PROBLEM = Return the run of lines below that opens with the line containing "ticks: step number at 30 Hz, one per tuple" and closes with the line containing "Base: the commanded", keeping each one exact.

-------- DATA TO PROCESS

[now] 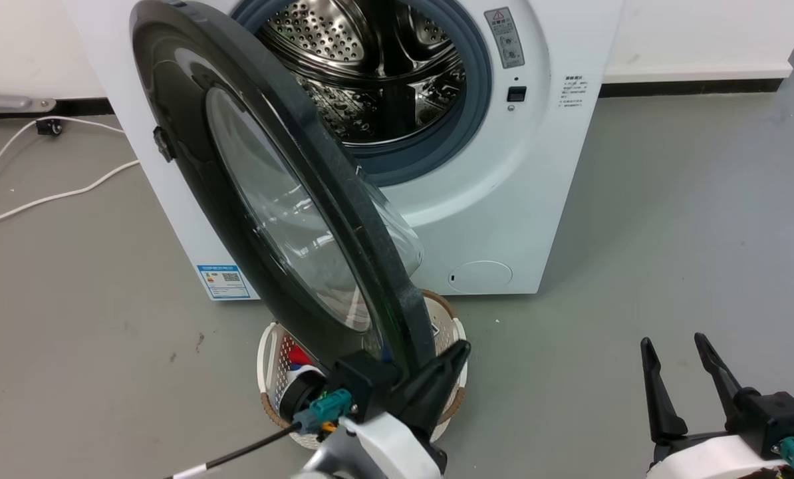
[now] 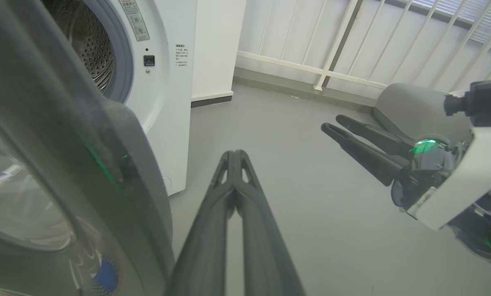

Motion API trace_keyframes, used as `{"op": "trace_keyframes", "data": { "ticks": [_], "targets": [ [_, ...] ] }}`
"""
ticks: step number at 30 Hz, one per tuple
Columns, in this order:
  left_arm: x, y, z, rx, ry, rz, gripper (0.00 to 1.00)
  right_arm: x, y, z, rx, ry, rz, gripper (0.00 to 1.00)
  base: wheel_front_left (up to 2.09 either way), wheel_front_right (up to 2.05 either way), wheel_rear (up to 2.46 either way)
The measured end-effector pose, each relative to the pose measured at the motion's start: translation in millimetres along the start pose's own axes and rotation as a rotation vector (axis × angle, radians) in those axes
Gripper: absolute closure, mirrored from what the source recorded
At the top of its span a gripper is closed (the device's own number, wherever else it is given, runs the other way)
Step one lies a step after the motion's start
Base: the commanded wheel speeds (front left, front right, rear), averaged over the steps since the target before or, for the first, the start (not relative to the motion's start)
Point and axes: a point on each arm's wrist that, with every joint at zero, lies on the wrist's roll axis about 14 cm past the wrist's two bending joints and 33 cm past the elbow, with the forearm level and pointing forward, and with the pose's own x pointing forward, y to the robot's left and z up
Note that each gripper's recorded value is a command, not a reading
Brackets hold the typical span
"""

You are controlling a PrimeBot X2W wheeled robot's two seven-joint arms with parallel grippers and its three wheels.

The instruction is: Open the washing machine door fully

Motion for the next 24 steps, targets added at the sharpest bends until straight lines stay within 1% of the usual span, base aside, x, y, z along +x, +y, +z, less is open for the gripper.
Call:
{"op": "trace_keyframes", "data": {
  "ticks": [10,24],
  "targets": [
    [22.3,23.5,-11.4,-0.015,0.000,0.047,1.00,1.9,-4.5,-7.3,0.008,0.022,-0.016,0.00,0.00,0.00,0.00],
    [30.5,34.1,-19.7,-0.057,-0.008,0.104,1.00,0.3,-6.8,-8.8,0.019,0.027,-0.025,0.00,0.00,0.00,0.00]
  ]
}}
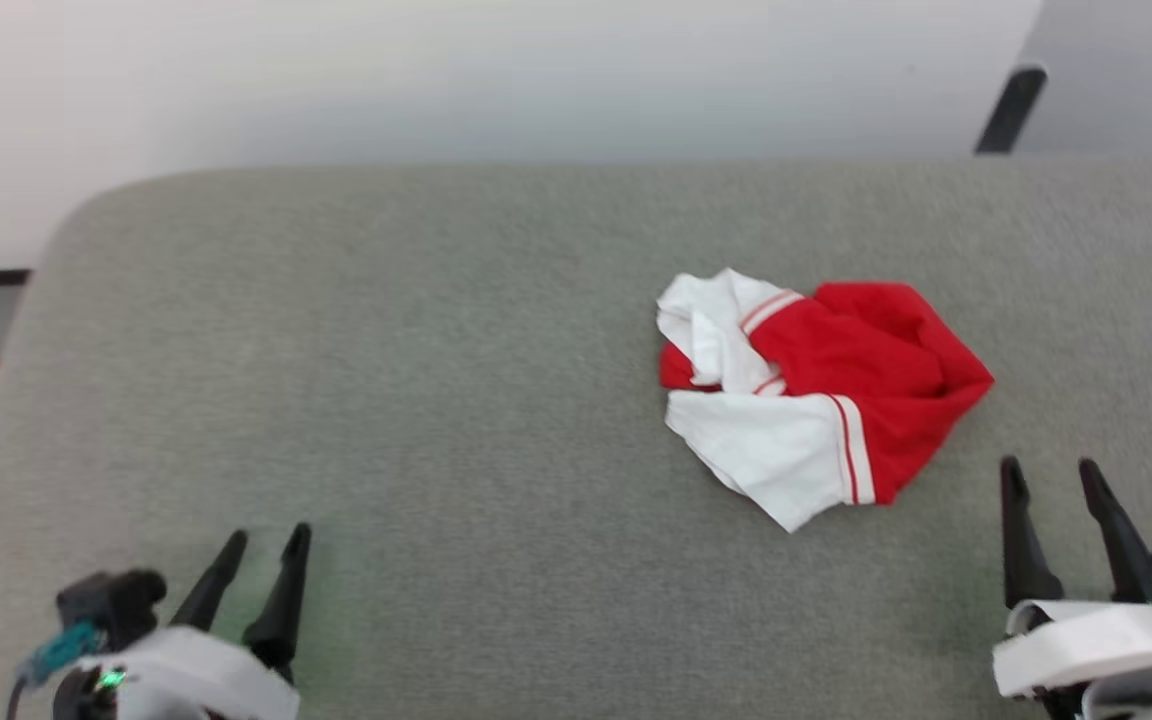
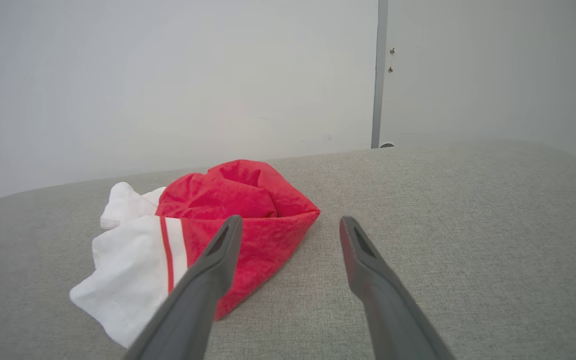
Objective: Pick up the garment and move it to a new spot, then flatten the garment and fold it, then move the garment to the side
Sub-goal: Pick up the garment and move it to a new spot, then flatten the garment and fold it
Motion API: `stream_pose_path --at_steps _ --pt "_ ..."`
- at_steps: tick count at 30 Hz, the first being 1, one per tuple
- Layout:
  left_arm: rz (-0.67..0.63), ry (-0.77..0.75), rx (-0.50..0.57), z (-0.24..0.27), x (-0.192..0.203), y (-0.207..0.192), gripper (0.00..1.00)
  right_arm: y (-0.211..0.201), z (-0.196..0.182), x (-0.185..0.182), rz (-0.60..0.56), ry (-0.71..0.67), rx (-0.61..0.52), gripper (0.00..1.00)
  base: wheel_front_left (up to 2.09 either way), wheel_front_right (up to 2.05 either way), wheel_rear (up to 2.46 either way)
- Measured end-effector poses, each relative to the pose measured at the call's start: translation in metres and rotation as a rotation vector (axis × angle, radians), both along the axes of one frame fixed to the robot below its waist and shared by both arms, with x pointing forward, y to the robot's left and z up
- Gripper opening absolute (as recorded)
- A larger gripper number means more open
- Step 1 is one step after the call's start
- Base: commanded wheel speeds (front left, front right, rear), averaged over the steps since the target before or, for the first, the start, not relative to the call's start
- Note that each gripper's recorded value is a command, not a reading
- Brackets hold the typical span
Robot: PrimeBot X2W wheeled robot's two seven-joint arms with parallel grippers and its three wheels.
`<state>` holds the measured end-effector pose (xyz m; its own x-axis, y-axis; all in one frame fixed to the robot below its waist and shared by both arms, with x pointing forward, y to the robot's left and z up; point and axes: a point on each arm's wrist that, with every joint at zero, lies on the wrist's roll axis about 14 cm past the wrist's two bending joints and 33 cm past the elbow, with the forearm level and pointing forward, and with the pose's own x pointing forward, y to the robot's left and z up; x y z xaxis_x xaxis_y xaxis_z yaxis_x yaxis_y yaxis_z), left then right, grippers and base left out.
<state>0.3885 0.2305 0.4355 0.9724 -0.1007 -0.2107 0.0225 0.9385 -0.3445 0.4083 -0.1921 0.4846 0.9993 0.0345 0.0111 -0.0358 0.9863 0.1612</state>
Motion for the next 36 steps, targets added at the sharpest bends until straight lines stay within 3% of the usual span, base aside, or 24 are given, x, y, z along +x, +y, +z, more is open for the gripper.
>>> stream_pose_path --at_steps 7,12,29,36 --pt "0.105 -0.182 0.232 0.054 -0.021 0.035 1.00 0.003 0.018 -0.004 0.012 -0.042 -0.001 1.00 0.00 0.00 0.00" --pt "0.118 -0.266 0.287 0.075 -0.027 0.031 1.00 -0.004 0.033 -0.005 -0.009 -0.085 -0.004 1.00 0.00 0.00 0.00" --pt "0.099 -0.231 0.265 0.053 -0.032 0.014 1.00 -0.007 0.013 -0.011 -0.030 -0.031 0.005 1.00 0.00 0.00 0.00" --pt "0.115 -0.233 0.248 0.052 -0.033 0.014 1.00 0.021 0.016 -0.004 0.080 -0.018 -0.065 1.00 0.00 0.00 0.00"
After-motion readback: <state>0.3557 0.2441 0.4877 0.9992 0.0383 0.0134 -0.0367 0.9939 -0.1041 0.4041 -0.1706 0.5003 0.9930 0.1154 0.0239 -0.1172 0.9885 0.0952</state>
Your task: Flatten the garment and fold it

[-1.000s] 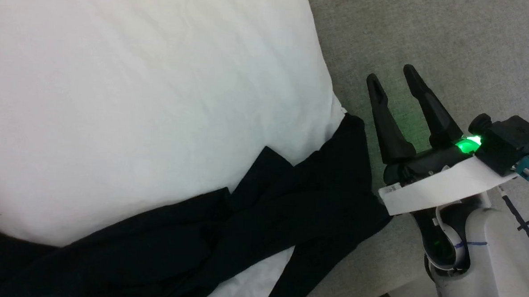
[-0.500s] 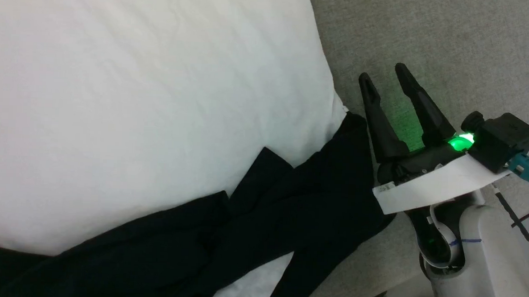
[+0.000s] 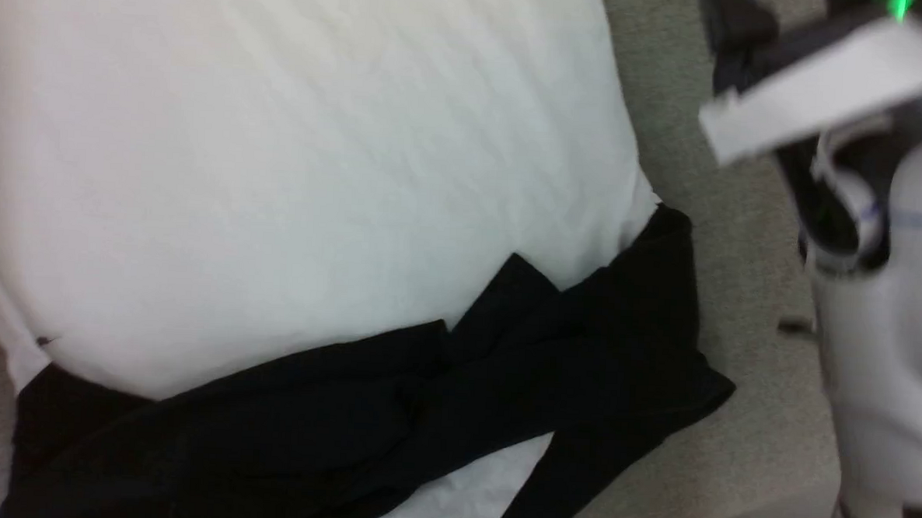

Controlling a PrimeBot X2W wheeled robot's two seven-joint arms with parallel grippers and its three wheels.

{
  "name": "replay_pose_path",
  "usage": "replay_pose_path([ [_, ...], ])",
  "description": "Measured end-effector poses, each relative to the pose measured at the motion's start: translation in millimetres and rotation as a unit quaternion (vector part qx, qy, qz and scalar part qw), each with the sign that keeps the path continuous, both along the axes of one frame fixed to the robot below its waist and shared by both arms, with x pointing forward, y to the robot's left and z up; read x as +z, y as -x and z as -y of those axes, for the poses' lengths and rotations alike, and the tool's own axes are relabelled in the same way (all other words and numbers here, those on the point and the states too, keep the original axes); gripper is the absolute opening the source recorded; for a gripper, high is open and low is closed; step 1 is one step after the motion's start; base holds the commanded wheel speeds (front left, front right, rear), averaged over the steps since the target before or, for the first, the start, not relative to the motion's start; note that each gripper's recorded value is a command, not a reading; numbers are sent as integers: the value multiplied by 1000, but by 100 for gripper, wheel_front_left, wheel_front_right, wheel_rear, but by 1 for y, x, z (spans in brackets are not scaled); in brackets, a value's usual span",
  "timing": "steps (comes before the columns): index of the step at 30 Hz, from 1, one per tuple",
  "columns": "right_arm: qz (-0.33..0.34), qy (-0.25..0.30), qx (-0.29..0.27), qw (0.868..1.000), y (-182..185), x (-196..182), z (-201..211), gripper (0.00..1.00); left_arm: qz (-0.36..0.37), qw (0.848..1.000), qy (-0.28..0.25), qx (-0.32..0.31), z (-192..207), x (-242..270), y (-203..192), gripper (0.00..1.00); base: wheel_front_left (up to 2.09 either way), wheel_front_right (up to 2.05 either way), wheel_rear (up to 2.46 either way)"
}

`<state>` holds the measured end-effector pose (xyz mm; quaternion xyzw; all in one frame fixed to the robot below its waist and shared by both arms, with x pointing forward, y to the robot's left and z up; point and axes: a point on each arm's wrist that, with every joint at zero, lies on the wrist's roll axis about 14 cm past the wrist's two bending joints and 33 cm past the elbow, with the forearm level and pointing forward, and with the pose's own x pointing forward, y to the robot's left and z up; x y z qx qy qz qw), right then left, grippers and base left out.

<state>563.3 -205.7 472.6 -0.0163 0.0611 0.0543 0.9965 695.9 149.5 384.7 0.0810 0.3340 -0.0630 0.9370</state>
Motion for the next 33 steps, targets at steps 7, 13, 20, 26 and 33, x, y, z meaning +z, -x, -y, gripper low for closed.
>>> replay_pose_path([
  [7, -74, -3, 17, 997, -70, -5, -16, 100, 37, 999, 11, -21, 6, 18, 3, 0, 0, 0, 0],
  [13, -172, -7, 2, 985, -100, -39, -16, 100, 61, 997, 18, -33, 10, 29, 9, 0, 0, 0, 0],
  [20, -243, 9, -1, 970, -126, -65, -25, 100, 66, 997, 10, -32, 0, 29, 15, 0, 0, 0, 0],
  [26, -319, 19, -4, 948, -131, -108, -32, 100, 66, 997, 7, -26, -10, 17, 15, 0, 0, 0, 0],
  [33, -352, 6, -4, 936, -140, -131, -43, 25, 50, 998, 0, -28, -17, -6, 17, 0, 0, 0, 0],
])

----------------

TASK OUTPUT =
ticks: step number at 30 Hz, one per tuple
Columns, in this order:
  left_arm: x, y, z, rx, ry, rz, gripper (0.00 to 1.00)
  right_arm: x, y, z, rx, ry, rz, gripper (0.00 to 1.00)
  base: wheel_front_left (up to 2.09 either way), wheel_front_right (up to 2.05 either way), wheel_rear (up to 2.46 either way)
The measured end-effector pose, each relative to the pose measured at the motion's start: translation in millimetres along the start pose's own axes and rotation as a rotation vector (axis × angle, radians) in those axes
Gripper: absolute closure, mirrored from what the source recorded
At the top of its span a gripper is closed (the device's own number, wherever else it is given, runs the other way)
Step one lies a step after the motion's start
Base: the commanded wheel speeds (front left, front right, rear), averaged over the steps since the target before or, for the first, the start (not relative to the motion's start)

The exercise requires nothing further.